I mention the pedigree of these filmmakers not to denigrate their next project, but to highlight the commitment Disney has made in bringing their animated library to the screen in big-budget pictures from prestige directors.
That model has worked for Disney, which has a string of critical and box office hits in their recent live-action efforts. March will see the release of Bill Condon’s Beauty and the Beast, which comes quick on the heels of Jon Favreau’s The Jungle Book and David Lowery’s Pete’s Dragon.
The recent enthusiasm for Disney was likely created after 2014’s Into the Woods smashed through theaters, making more than $213 Million worldwide, and Maleficent broke bigger, earning $715 Million. Two years later, The Jungle Book made (hold on your butts) more than $909 Million. Expectations for Beauty and the Beast are likely as high (though a March release doesn’t inspire that level of confidence). Bill Condon’s Twilight: Breaking Dawn Part 1 and 2 combined for a worldwide box office of over $1.6 Billion.

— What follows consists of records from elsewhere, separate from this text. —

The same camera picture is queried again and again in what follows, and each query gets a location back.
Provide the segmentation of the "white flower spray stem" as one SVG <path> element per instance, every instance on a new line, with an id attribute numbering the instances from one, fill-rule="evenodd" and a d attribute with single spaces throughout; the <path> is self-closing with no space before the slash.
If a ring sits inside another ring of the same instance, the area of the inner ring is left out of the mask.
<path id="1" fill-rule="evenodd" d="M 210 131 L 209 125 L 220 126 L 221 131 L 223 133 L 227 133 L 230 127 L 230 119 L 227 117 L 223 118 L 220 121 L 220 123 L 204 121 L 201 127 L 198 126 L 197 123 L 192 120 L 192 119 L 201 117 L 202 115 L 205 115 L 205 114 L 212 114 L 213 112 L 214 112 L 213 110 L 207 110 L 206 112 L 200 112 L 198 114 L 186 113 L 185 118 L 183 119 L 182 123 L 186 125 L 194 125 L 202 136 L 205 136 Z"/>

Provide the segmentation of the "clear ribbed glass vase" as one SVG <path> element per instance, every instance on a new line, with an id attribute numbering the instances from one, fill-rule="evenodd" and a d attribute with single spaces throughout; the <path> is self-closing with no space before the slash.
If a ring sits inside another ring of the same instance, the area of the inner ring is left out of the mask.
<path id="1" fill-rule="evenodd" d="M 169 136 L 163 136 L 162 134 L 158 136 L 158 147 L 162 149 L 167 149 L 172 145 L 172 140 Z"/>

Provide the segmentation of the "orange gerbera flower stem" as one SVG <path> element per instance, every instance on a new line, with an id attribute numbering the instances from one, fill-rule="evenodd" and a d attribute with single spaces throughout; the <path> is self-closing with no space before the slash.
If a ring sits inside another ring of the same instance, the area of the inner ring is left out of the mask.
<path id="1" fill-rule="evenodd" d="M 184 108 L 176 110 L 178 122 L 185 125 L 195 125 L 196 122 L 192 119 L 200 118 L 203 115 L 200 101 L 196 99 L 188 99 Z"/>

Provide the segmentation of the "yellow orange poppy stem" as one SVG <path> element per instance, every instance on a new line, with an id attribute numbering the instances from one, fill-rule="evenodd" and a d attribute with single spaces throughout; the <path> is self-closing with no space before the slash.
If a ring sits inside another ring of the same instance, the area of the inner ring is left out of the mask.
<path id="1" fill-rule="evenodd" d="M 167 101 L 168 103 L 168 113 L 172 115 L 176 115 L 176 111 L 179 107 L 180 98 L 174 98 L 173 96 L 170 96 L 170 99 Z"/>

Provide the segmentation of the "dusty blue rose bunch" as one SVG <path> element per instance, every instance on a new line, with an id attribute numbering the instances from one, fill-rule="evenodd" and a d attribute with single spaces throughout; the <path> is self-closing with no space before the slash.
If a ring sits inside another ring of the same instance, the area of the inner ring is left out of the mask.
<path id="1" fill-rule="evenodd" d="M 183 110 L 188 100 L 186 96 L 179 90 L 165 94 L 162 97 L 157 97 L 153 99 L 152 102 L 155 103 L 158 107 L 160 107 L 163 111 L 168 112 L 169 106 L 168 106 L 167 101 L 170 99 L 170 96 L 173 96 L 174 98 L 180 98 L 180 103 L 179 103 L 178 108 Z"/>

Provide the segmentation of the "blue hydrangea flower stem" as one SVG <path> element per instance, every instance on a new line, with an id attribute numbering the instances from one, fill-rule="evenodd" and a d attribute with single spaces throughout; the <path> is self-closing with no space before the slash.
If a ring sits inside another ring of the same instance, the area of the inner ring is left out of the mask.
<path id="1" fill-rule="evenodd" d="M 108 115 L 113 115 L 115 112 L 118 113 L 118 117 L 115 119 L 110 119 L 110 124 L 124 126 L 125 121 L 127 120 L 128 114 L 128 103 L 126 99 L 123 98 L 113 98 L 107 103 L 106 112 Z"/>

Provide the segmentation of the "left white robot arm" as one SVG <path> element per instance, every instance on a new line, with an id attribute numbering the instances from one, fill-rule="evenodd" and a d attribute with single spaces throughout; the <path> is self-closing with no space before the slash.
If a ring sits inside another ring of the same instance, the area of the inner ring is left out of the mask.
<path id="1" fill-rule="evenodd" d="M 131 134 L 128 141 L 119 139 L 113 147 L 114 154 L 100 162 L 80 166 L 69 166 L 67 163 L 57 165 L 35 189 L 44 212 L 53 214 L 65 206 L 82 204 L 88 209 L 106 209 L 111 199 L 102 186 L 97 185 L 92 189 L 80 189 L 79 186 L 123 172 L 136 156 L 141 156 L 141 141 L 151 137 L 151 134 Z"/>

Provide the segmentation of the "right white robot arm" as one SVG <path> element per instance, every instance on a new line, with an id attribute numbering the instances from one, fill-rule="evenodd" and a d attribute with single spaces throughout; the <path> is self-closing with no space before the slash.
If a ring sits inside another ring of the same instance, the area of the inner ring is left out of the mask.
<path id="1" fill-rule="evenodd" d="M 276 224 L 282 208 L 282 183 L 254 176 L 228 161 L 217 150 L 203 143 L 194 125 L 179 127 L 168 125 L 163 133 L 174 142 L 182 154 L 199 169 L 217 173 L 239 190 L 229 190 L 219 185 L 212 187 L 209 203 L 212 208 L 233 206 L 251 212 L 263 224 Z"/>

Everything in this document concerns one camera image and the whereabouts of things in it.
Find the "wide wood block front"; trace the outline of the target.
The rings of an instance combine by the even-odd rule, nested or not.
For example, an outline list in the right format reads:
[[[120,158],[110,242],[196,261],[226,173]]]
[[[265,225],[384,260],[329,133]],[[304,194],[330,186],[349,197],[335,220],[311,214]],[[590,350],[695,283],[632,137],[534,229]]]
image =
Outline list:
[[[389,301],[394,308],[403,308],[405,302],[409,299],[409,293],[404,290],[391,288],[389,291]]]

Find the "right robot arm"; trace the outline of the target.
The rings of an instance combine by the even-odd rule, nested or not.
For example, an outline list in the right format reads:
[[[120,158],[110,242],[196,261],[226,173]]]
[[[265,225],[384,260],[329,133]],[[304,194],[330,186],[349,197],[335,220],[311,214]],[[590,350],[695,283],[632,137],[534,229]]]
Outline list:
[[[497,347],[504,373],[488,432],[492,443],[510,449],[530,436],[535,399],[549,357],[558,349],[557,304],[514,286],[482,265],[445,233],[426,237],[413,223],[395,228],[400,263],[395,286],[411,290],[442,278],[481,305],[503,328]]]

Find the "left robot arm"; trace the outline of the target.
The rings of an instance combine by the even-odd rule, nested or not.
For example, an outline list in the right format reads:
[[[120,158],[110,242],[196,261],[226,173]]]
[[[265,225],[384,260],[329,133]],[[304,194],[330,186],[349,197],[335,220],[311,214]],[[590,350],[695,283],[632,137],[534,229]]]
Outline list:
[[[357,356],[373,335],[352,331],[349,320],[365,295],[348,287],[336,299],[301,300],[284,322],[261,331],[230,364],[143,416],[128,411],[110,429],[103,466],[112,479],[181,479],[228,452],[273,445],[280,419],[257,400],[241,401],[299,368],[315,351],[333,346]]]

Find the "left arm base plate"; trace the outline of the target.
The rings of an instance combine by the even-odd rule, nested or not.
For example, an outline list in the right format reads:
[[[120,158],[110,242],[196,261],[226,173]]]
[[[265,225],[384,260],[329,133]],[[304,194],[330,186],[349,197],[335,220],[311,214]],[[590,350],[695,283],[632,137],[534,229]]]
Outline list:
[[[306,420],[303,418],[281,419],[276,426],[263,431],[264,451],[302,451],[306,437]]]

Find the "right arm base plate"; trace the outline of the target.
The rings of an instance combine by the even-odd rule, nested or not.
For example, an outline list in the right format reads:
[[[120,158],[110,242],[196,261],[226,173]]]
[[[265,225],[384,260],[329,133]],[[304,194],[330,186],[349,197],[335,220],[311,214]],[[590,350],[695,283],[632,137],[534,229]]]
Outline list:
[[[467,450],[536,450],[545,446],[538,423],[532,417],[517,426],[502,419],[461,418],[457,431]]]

Those films are good predecessors to measure a live action musical version of Beauty and the Beast. Breaking Dawn 1+2 are underrated (it’s true), and they show Condon’s ability to tell a sweeping and bizarre love story in the midst of a pretty dumb project. Early looks at The Beauty and The Beast have been underwhelming, however, and it’s very possible that Emma Watson will sing Disney to their first live-action dud in more than a decade.

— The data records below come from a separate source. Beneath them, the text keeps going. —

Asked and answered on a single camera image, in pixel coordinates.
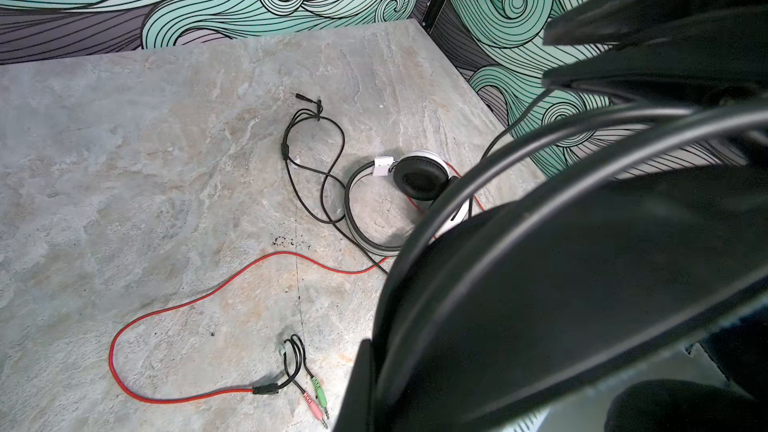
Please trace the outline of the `black blue gaming headset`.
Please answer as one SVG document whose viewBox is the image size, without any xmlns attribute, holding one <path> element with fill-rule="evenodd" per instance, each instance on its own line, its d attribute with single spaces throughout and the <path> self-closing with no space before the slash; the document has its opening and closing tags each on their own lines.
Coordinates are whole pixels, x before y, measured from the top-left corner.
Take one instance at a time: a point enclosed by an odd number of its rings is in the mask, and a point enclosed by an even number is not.
<svg viewBox="0 0 768 432">
<path fill-rule="evenodd" d="M 339 431 L 767 427 L 767 0 L 447 0 L 504 131 L 393 257 Z"/>
</svg>

Which brings us back to the Winnie the Pooh. Bringing live-action to the Hundred Acre Wood is a delicate matter, in both story and character. How to render Pooh Bear in live action will be a challenge, no matter what story one tells. Reports are that Christopher Robin will be the central figure except, TWIST, Robin will be a “work-obsessed adult who has little time for his wife and child, let alone to indulge the imagination he had when he was younger.” Disney is looking for an A-lister for the part (“think of a Benedict Cumberbatch-level star”).
We’ve seen that one before from Disney, in the much-beloved but not much good, Hook.
A.A. Milne’s Winnie the Pooh, and the subsequent animation from Disney are, like so much from the company, beloved by millions. Forster and McCarthy have their work cut out, but if Disney’s previous efforts are a model, there’s reason for optimism.